Precision measurement of parity violation with quantum-controlled and trapped chiral molecular ions

Introduction

Molecular chirality plays a central role in many fields, ranging from reaction dynamics to drug development. Fundamental questions surround chiral molecules, in particular: Why does a specific handedness prevail in natural living systems? The vast majority of Chemistry textbooks define the two enantiomers of chiral molecules as perfect mirror images, which entails tunnelling conversion between enantiomers.

Parity Violation in Chiral Molecules

However, a closer look reveals that the non-conservation of spatial inversion exhibited by the weak force should violate the parity symmetry in chiral molecules. In Q-ChiMP, we aim to answer the fundamental question, Is the weak force important in chemistry?

Experimental Approach

To this end, we will realize the first trapped chiral molecular ion experiment with pristine quantum control to measure parity violation (PV) in molecules for the first time by detecting tiny structural differences between enantiomers. We will use several advantages molecular ions have over neutrals in metrology:

1. We will leverage the long coherence times enabled by trapped ion experiments to enhance measurement precision.
2. Molecular ions provide a promising path to generate internally cold chiral molecules populating only a few quantum states, which serves as an essential ingredient of precision metrology along with high quantum efficiency in detection.
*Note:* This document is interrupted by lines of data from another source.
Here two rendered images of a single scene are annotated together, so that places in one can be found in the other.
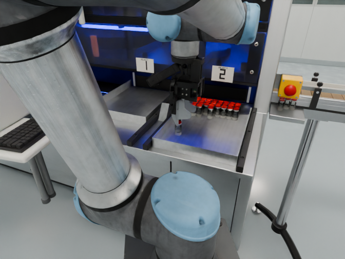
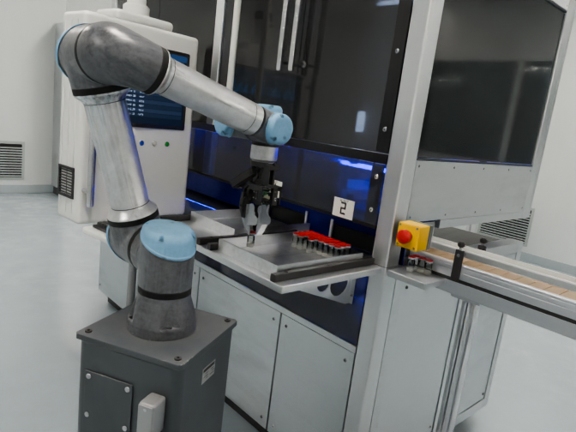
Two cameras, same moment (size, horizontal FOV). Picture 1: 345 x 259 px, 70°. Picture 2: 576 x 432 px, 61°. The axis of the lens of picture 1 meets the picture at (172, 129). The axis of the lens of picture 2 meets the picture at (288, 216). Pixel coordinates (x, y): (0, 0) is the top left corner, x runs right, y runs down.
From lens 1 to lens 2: 86 cm
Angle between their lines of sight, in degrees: 29
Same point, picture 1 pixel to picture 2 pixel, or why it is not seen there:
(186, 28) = not seen: hidden behind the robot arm
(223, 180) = (333, 369)
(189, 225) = (152, 237)
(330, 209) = not seen: outside the picture
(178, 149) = (236, 254)
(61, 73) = (106, 115)
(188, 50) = (260, 153)
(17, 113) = not seen: hidden behind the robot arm
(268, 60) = (387, 197)
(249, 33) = (268, 133)
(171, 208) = (149, 227)
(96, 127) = (120, 153)
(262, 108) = (380, 259)
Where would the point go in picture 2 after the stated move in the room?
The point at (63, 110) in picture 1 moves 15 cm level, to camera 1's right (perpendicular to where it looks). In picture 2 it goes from (104, 135) to (159, 145)
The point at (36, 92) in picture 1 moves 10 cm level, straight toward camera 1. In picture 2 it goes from (93, 122) to (77, 123)
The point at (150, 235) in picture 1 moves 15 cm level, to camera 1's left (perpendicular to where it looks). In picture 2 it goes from (134, 251) to (84, 237)
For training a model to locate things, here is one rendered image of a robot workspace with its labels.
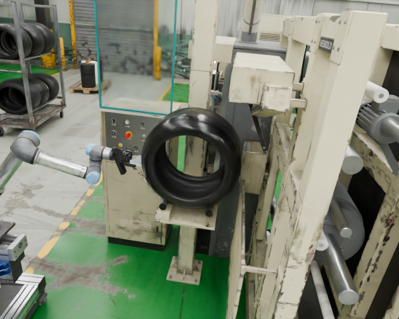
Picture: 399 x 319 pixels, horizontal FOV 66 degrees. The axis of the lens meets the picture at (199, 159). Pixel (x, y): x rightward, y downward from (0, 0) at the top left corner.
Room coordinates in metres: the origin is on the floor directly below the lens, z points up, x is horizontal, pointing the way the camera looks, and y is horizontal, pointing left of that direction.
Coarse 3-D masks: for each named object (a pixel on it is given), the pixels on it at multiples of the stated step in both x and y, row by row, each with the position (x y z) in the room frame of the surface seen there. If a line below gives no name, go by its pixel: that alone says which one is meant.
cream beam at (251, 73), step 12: (240, 60) 1.48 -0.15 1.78; (252, 60) 1.53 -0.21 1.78; (264, 60) 1.57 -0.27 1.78; (276, 60) 1.62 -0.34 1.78; (240, 72) 1.27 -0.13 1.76; (252, 72) 1.26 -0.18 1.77; (264, 72) 1.26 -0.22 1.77; (276, 72) 1.26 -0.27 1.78; (288, 72) 1.25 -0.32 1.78; (240, 84) 1.27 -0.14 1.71; (252, 84) 1.26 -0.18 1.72; (264, 84) 1.26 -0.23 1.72; (276, 84) 1.25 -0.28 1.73; (288, 84) 1.25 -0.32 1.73; (240, 96) 1.27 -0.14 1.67; (252, 96) 1.26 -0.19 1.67
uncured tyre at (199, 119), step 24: (168, 120) 1.59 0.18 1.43; (192, 120) 1.56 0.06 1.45; (216, 120) 1.62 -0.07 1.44; (144, 144) 1.59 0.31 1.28; (216, 144) 1.51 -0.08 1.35; (240, 144) 1.70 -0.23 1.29; (144, 168) 1.56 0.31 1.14; (168, 168) 1.81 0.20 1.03; (240, 168) 1.55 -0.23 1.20; (168, 192) 1.54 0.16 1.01; (192, 192) 1.73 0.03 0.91; (216, 192) 1.51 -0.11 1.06
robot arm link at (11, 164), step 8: (24, 136) 1.56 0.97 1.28; (32, 136) 1.60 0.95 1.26; (8, 160) 1.55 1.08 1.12; (16, 160) 1.55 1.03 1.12; (0, 168) 1.54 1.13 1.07; (8, 168) 1.54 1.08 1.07; (16, 168) 1.57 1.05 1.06; (0, 176) 1.53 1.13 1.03; (8, 176) 1.54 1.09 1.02; (0, 184) 1.53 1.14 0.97; (0, 192) 1.52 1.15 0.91
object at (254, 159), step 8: (248, 144) 1.95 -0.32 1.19; (256, 144) 1.98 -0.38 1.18; (248, 152) 1.80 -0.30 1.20; (256, 152) 1.98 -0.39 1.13; (264, 152) 1.92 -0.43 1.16; (248, 160) 1.80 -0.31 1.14; (256, 160) 1.80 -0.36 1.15; (264, 160) 1.79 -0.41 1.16; (248, 168) 1.80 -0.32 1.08; (256, 168) 1.80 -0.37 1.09; (264, 168) 1.79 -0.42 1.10; (240, 176) 1.98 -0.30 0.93; (248, 176) 1.80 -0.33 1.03; (256, 176) 1.80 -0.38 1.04; (240, 184) 1.81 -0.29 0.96; (248, 184) 1.80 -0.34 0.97; (256, 184) 1.80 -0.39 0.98; (248, 192) 1.80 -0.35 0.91; (256, 192) 1.79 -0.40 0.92
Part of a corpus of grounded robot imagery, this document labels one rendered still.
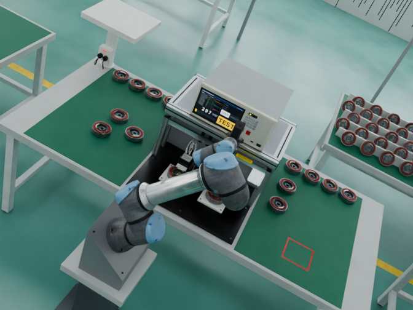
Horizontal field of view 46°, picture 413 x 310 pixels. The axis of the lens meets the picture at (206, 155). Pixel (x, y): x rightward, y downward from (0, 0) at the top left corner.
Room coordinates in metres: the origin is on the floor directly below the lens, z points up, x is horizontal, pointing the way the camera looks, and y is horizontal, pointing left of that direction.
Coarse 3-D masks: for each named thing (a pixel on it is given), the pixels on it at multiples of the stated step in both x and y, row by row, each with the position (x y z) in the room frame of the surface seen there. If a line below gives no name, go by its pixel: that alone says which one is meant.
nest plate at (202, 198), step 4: (204, 192) 1.96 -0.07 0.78; (200, 196) 1.92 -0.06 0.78; (204, 196) 1.93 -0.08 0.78; (200, 200) 1.89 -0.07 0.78; (204, 200) 1.90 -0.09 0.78; (204, 204) 1.88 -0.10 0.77; (208, 204) 1.89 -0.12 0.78; (212, 204) 1.90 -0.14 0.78; (220, 204) 1.92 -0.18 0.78; (212, 208) 1.88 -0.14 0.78; (216, 208) 1.88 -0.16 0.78; (220, 208) 1.90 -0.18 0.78; (220, 212) 1.87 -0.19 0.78
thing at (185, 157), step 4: (184, 152) 2.13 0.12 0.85; (192, 152) 2.15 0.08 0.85; (184, 156) 2.06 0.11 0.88; (188, 156) 2.07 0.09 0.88; (180, 160) 2.03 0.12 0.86; (184, 160) 2.03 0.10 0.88; (188, 160) 2.05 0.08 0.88; (192, 160) 2.08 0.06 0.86; (180, 164) 2.03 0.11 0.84; (184, 164) 2.03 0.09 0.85; (188, 164) 2.03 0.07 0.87; (180, 168) 2.01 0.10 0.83; (184, 168) 2.02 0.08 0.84
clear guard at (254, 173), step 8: (240, 152) 2.06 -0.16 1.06; (240, 160) 1.99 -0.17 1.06; (256, 160) 2.05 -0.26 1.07; (240, 168) 1.93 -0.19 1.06; (248, 168) 1.96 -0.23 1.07; (256, 168) 1.98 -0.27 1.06; (264, 168) 2.01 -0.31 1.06; (248, 176) 1.90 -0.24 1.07; (256, 176) 1.92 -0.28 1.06; (248, 184) 1.84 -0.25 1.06; (256, 184) 1.86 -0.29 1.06; (248, 200) 1.78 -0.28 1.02
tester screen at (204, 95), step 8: (200, 96) 2.12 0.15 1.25; (208, 96) 2.12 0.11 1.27; (200, 104) 2.12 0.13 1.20; (208, 104) 2.11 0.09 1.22; (216, 104) 2.11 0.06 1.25; (224, 104) 2.10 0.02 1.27; (216, 112) 2.11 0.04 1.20; (232, 112) 2.10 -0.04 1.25; (240, 112) 2.09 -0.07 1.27; (216, 120) 2.10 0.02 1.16
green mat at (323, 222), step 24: (264, 192) 2.21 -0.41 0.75; (312, 192) 2.39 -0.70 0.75; (336, 192) 2.49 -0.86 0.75; (264, 216) 2.01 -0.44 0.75; (288, 216) 2.09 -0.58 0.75; (312, 216) 2.18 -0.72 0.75; (336, 216) 2.27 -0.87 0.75; (240, 240) 1.76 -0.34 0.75; (264, 240) 1.83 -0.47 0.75; (288, 240) 1.91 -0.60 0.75; (312, 240) 1.98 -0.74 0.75; (336, 240) 2.06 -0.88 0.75; (264, 264) 1.68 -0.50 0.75; (288, 264) 1.74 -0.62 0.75; (312, 264) 1.81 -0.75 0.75; (336, 264) 1.88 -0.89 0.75; (312, 288) 1.66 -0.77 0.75; (336, 288) 1.72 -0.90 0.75
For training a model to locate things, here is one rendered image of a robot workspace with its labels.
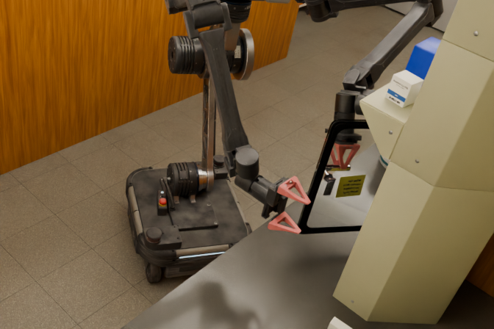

Our main approach to measure PV will use our newly developed vibrational spectroscopy scheme that can extract PV from a racemic sample directly, enhancing measurement precision and overcoming synthesis challenges.

Significance of the Research

Each of the aims developed in Q-ChiMP toward a measurement of PV serves as an important novel milestone for taming cold polyatomic molecules and can be applied to quantum-controlled chemistry experiments and quantum information technology.

Expertise of the Principal Investigator

The unique experience of the PI in precision spectroscopy with molecular ion ensembles and experimental cold quantum-controlled chemistry will be instrumental in achieving these ambitious goals.